Using CPU Measurement Facility Host Counters
With VM64961 for z/VM 5.4 or with later z/VM releases, z/VM can now collect and record the System z CPU Measurement Facility host counters. These counters record the hardware performance experience of the logical PUs of the z/VM partition.
z/VM's CP Monitor facility logs out the counters in a new Monitor record, D5 R13 MRPRCMFC. The MONWRITE utility journals the monitor records to disk.
In this article we describe what the counters portray, how to reduce the counters, what the calculated metrics mean, and how to use the calculated metrics to gain insight about the behavior of the z/VM partition and its logical PUs.
What the Counters Portray
The System z CPU Measurement Facility offers means by which a System z CPU records its internal performance experience for later extraction by software. The host counters component of CPU MF counts internal CPU events such as instructions completed, clock cycles used, and cache misses experienced.
For complete information about the CPU Measurement Facility, see these documents:
The Load-Program-Parameter and CPU-Measurement Facilities, z15 level, September 2019
The CPU-Measurement Facility Extended Counters Definition, z15 level, September 2019
- z15 CPU MF Formulas, John Burg, IBM, September 2019
How to Collect the Counters
To make use of the counters, one must first set up to collect them. To learn how, visit our CPU MF collection instructions page. Following the instructions correctly results in one obtaining a MONWRITE file containing the D5 R13 MRPRCMFC records.
How to Reduce the Counters
In his presentation John Burg describes the calculations needed to derive interesting metrics from the raw counter values. Each CEC type (z10, z196, etc.) emits raw counters of different meaning and layout, so the calculations are specific to machine type. The output of the calculations is a set of values useful in understanding machine behavior.
z/VM Performance Toolkit contains no support for analyzing the raw counter values. In other words, Perfkit has not been updated to do the calculations prescribed by Burg.
On this web site we have posted a reduction tool one can use to do the Burg calculations. This package contains these items:
- A first exec, CPUMFINT, that extracts the raw counters and other data from a MONWRITE file, writing the extracted data to an intermediary CMS file we call the interim file.
- A second exec, CPUMFLOG, that reads the interim file, applies the Burg formulas, and produces a formatted, time-indexed log report as output.
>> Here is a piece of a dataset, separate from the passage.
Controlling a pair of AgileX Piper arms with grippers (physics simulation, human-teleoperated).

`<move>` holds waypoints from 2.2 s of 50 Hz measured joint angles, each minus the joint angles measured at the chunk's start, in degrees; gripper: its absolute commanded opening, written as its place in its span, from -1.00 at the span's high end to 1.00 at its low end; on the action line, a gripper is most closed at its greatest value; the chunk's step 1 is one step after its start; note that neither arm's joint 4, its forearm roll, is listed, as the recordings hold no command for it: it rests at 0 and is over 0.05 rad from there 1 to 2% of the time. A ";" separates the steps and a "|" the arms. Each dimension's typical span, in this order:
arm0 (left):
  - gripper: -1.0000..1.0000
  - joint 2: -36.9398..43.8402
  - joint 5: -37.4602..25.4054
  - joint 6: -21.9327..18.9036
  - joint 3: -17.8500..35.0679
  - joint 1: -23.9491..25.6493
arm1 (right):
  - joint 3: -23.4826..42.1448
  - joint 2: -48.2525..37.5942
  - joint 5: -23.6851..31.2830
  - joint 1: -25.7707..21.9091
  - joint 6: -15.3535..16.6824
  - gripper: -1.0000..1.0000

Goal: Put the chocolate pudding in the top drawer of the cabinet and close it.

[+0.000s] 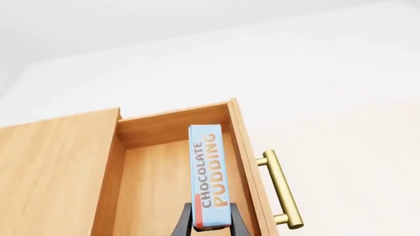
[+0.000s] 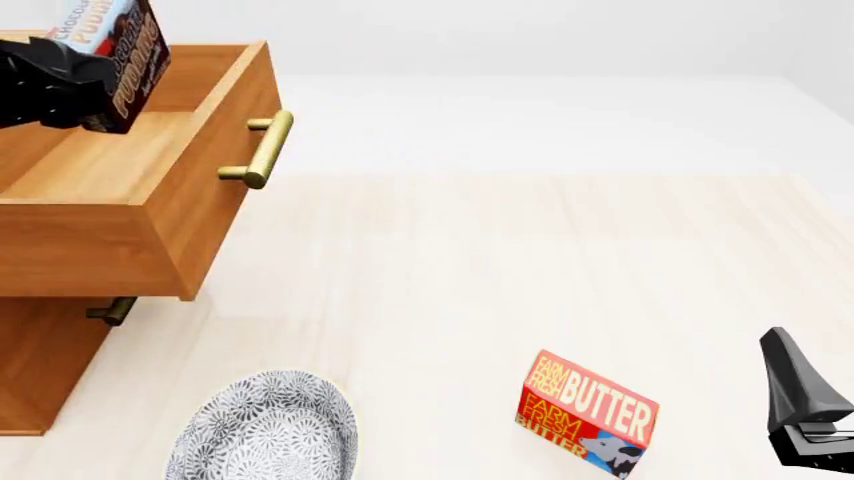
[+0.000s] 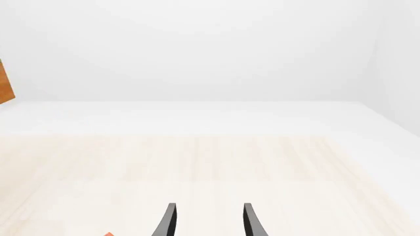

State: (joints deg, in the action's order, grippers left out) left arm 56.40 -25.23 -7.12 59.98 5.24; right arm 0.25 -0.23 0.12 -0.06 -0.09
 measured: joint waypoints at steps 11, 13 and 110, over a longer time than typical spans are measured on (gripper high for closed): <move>1.00 1.79 -0.55 0.00 0.13 -0.89 | 0.00 0.00 0.00 0.00 0.00 -1.00; 1.00 2.11 -0.57 0.07 0.10 -1.09 | 0.00 0.00 0.00 0.00 0.00 -1.00; 1.00 17.17 7.36 2.16 0.78 -9.75 | 0.00 0.00 0.00 0.00 0.00 -1.00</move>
State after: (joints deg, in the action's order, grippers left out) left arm 73.57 -17.87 -4.96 60.76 -4.50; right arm 0.25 -0.23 0.12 -0.06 -0.09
- Ancillary or support execs used by CPUMFINT or CPUMFLOG.
The process of reducing the counters, then, amounts to this:
- Start with a MONWRITE file that contains D5 R13 records.
- Use the CPUMFINT tool to extract counter data from the MONWRITE file. CPUMFINT takes the MONWRITE file as input and produces the interim file as output. The interim file will have CMS filetype CPUMFINT.
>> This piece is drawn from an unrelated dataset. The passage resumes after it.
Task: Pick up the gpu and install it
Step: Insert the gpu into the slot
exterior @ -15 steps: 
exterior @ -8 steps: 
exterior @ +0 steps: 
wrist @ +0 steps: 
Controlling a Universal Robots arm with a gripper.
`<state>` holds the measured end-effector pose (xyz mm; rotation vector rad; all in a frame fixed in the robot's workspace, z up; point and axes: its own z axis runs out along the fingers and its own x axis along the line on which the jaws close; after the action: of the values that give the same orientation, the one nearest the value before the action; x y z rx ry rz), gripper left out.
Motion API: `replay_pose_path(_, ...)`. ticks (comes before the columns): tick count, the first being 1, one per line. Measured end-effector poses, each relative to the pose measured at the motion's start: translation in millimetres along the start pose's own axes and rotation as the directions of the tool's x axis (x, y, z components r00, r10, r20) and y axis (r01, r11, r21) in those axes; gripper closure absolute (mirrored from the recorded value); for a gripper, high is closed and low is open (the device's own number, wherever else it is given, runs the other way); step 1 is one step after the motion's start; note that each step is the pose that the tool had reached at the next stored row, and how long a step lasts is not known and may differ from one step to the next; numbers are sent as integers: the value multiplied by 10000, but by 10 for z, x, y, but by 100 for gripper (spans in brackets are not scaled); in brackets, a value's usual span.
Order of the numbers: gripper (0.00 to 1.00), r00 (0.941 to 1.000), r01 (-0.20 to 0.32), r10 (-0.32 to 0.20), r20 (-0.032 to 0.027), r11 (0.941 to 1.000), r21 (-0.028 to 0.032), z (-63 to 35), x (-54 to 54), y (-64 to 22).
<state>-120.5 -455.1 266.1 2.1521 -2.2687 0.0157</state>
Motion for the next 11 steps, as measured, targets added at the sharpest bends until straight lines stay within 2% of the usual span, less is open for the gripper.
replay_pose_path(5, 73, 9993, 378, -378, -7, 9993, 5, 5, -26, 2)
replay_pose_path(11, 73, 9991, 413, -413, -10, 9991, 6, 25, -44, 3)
- Use the CPUMFLOG tool to process the interim file. The CPUMFLOG tool applies the Burg formulas, does the appropriate calculations, and writes a report. The report file will have CMS filetype $CPUMFLG.
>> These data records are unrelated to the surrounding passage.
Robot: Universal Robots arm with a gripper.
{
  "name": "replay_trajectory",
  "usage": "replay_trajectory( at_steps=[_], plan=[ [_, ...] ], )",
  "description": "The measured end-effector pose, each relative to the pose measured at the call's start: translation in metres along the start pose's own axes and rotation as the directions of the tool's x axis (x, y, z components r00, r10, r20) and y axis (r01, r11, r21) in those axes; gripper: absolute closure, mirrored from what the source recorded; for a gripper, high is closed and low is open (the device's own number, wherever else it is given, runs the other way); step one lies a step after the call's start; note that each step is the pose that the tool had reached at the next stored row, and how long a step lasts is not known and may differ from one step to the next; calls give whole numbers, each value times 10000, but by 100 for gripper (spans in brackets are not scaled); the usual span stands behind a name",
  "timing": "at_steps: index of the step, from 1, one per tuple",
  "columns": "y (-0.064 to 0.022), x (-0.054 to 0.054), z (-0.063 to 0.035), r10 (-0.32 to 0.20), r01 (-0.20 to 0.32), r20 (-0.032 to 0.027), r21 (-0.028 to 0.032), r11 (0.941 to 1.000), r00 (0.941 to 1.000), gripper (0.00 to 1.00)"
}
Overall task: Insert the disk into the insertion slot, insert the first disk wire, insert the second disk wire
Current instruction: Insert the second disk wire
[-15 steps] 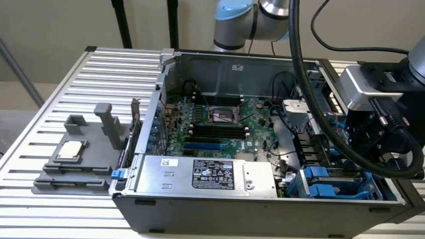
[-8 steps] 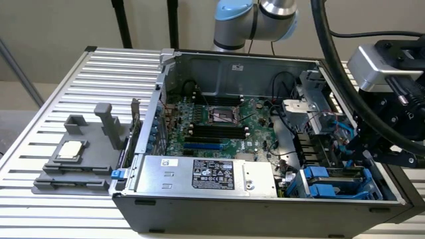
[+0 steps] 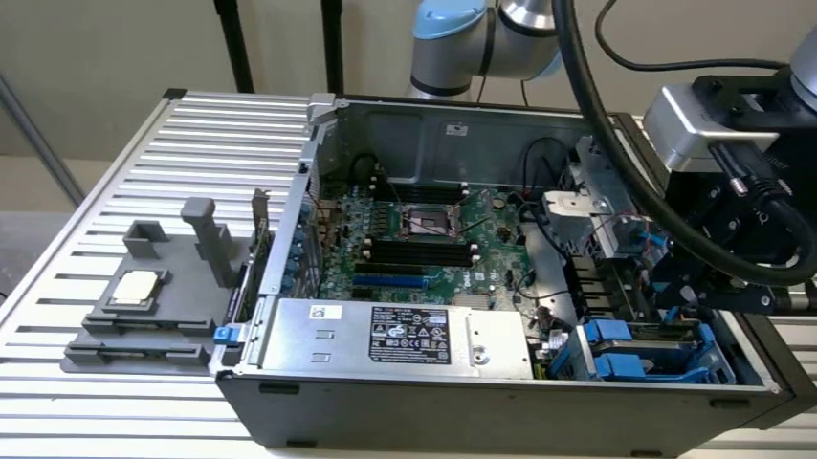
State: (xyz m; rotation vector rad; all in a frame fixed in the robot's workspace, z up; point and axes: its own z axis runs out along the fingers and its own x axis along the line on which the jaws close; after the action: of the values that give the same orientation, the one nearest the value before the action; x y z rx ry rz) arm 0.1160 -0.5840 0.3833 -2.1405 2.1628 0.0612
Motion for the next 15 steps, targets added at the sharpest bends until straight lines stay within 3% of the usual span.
replay_trajectory(
  at_steps=[1, 2, 6, 9, 11, 15],
  plan=[
    [3, -4, 14, -1, 1, -6, 2, 10000, 10000, 74],
    [5, -6, 32, -1, 1, -14, 4, 10000, 10000, 67],
    [12, -19, 97, -3, 3, -49, 6, 10000, 10000, 67],
    [13, -56, 111, -6, 6, -126, 7, 10000, 9999, 67],
    [14, -104, 118, -11, 11, -252, 8, 10000, 9997, 67],
    [14, -165, 126, -26, 26, -603, 10, 10000, 9982, 67]
  ],
)
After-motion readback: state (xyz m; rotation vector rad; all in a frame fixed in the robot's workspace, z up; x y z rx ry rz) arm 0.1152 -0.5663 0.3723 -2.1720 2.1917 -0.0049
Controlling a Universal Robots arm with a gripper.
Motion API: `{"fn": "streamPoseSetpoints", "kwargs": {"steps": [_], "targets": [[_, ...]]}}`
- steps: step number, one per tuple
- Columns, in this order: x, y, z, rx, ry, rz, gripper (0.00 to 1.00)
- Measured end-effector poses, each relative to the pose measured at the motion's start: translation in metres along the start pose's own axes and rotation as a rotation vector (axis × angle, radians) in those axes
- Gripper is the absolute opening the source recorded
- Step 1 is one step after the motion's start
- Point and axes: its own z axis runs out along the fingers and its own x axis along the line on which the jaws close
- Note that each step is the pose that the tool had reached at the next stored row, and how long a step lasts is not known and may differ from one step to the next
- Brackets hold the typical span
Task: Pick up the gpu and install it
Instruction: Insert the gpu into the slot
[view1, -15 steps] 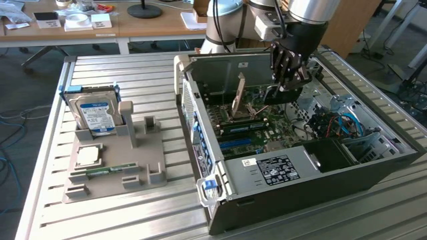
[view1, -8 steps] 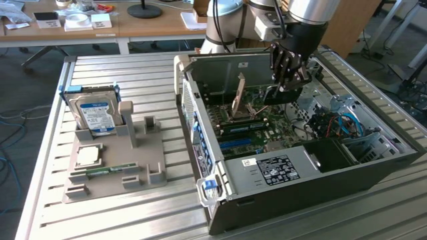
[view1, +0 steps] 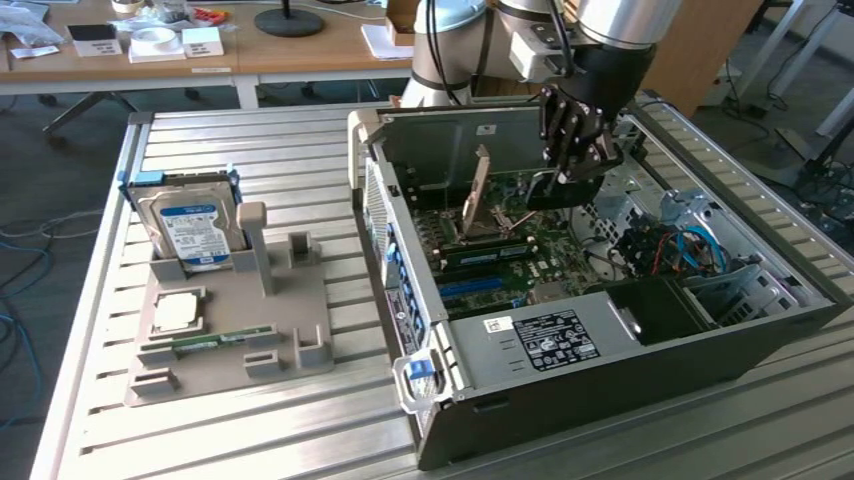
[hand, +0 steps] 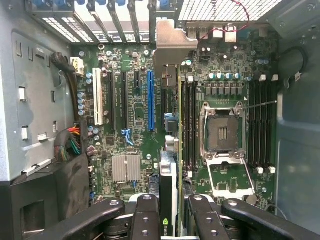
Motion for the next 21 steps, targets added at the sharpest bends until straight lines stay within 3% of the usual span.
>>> {"fn": "streamPoseSetpoints", "kwargs": {"steps": [12,21], "targets": [[0.001,0.0002,0.0026,0.0000,0.0000,0.000,0.27],[0.002,0.0064,0.0108,0.0003,0.0001,0.000,0.27]]}}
Specific invocation instructions are included in the downloadable package.
The CPUMFLOG tool uses only the basic counters and the extended counters in its calculations. The interim file does also contain the problem-state counters and the crypto counters, provided the administrator enabled those counter sets for this partition on the SE. Those interested in analyzing the crypto counters or problem counters can do so by applying the formulas and techniques described in the Burg presentation.
Appearance of The CPUMFLOG Report
Metrics calculated from the CPU MF counters describe the performance experience of each logical PU in the partition over time. For each CP Monitor sample interval, for each logical PU, CPUMFLOG writes a report row calculated from the counter values for that interval. The resulting tabular report bears a vague resemblance to a Perfkit xxxxLOG report.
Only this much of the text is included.